Auf 1.780 m oberhalb von Garmisch-Partenkirchen, auf dem Gipfel des Berges Wank, liegt das Wankhaus des Deutschen Alpenvereins (DAV). Diese traditionsreiche Berghütte wird von Martina Simon mit ihren insgesamt sechs Mitarbeitern bewirtschaftet, die ganzjährig für das leibliche Wohl der Einheimischen und der zahlreichen Touristen sorgen. Auch ihr Lebensgefährte Max Gröbl lebt und arbeitet im Wankhaus. Er war es, der sich 2016 für einen kraftvollen Weidemann 1880 interessierte.
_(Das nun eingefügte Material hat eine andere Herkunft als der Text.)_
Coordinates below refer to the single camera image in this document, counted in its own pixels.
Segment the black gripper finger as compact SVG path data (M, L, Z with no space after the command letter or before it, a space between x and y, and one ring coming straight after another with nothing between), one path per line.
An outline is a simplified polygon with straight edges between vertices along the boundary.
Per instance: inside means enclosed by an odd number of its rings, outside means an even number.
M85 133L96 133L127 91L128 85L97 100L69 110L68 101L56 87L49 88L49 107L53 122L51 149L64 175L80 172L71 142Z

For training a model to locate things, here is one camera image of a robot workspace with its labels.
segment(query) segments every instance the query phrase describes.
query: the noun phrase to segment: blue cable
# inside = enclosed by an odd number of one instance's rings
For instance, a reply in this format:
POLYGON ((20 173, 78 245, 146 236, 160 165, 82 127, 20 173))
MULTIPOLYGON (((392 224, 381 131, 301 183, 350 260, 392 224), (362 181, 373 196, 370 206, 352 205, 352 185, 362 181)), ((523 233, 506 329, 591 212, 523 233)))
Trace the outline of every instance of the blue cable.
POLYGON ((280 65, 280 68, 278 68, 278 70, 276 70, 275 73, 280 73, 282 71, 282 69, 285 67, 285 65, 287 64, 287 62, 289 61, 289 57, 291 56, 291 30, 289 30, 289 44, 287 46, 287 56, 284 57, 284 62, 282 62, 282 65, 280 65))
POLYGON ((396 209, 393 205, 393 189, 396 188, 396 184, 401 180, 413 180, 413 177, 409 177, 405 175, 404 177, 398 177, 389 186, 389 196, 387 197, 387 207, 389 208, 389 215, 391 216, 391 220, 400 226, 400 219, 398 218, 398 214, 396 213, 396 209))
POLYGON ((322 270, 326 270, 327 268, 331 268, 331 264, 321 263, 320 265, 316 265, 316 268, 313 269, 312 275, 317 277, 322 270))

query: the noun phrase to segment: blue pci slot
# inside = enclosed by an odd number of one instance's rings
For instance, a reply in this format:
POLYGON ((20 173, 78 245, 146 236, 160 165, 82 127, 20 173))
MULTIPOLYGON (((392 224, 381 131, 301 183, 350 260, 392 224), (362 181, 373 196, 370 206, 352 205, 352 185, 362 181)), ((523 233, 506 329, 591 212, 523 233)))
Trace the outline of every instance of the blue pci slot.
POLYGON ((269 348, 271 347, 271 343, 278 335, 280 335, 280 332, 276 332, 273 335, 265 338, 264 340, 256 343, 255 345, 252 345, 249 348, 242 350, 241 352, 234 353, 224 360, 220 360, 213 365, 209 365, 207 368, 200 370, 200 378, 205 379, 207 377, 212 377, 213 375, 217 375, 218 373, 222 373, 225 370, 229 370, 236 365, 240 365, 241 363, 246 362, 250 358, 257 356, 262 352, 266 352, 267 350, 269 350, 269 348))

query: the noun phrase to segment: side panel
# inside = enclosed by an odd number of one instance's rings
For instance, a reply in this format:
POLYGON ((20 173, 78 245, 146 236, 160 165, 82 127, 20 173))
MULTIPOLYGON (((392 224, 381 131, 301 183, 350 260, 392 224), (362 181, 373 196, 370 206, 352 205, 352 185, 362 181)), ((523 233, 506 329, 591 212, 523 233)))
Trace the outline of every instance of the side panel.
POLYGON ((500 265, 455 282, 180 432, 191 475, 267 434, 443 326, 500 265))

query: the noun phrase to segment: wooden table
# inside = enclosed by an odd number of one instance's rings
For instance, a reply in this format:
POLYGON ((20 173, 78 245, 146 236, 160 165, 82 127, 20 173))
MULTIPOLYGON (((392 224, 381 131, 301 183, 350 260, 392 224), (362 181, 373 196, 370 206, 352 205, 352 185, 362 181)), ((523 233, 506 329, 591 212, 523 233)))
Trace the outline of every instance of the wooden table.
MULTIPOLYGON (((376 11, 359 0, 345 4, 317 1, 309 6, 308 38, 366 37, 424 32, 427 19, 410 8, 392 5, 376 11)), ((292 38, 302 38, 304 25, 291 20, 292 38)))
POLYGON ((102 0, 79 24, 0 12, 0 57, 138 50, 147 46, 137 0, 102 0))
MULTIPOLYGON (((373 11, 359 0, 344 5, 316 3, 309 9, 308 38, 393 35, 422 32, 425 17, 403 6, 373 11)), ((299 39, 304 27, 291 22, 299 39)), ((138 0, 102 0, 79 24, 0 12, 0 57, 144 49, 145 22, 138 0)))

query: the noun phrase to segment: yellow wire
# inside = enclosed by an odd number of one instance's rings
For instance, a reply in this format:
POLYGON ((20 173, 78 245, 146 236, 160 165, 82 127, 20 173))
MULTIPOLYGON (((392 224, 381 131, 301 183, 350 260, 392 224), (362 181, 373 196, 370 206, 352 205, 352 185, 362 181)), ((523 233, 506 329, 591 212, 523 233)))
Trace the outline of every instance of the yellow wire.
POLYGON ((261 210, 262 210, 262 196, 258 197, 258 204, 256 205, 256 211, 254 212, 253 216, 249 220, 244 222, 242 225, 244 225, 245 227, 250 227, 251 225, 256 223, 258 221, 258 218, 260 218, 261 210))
Mittlerweile hat die Maschine über 800 Betriebsstunden und ist täglich im Einsatz

 

Gerade in den Wintermonaten, in denen es zu Spitzenzeiten über 4,60 m Schnee auf dem Wank geben kann, ist der 1880 bis zu 7 Stunden täglich im Einsatz. Um die Schneemassen mit dem Weidemann wegräumen zu können, besitzt Martina Simon eine Schaufel und ein Schneeschild. Zukünftig soll zusätzlich eine Schneefräse folgen. Bevor der Weidemann auf den Wank kam, wurden diese Arbeiten mühsam per Hand erledigt. Besonders überzeugt hat die Besitzer die Motorvorwärmung. So ist die Maschine an kalten Wintertagen schnell und zuverlässig einsatzbereit und die dünnere Luft auf dem Berg ist für den Verbrennungsmotor kein Problem.

 

Transportmittel? Helikopter!

Auch in den Sommermonaten ist der 18er-Lader auf dem Wank nicht mehr wegzudenken. „Es gibt rein gar nichts an dieser Maschine zu beanstanden. Wir sind absolut zufrieden. Es war ein idealer Kauf“, erzählt Max Gröbl stolz. Er und sein Sohn sind diejenigen, die die Maschine am meisten fahren. Ausgestattet mit einer Palettengabel transportiert der Weidemann Lebensmittel und Getränke in Gitterboxen, die mit der Seilbahn bis zur Bergstation geliefert und anschließend mit der Maschine zur Berghütte gebracht werden. Andere Güter, wie z. B. Bier und Holz, werden dann alle vier Wochen mit dem Helikopter an das Wankhaus angeliefert. Auch die Anlieferung des Weidemanns erfolgte mit Hilfe eines Helikopters. Innerhalb von fünf Minuten war der 1880 vom Tal auf dem Wank sicher angekommen.

„Martl One“ im Einsatz.

Liebevoll wird der Hoftrac® von der Wirtin und ihrem Lebensgefährten „Martl One“ genannt. Martl leitet sich hier von Martina ab und zeigt, dass der Weidemann mittlerweile fast so etwas wie ein Familienmitglied geworden ist. Der 1880 ist ausgestattet mit einer HighflowAnlage, Handgas und einem leistungsstarken Motor.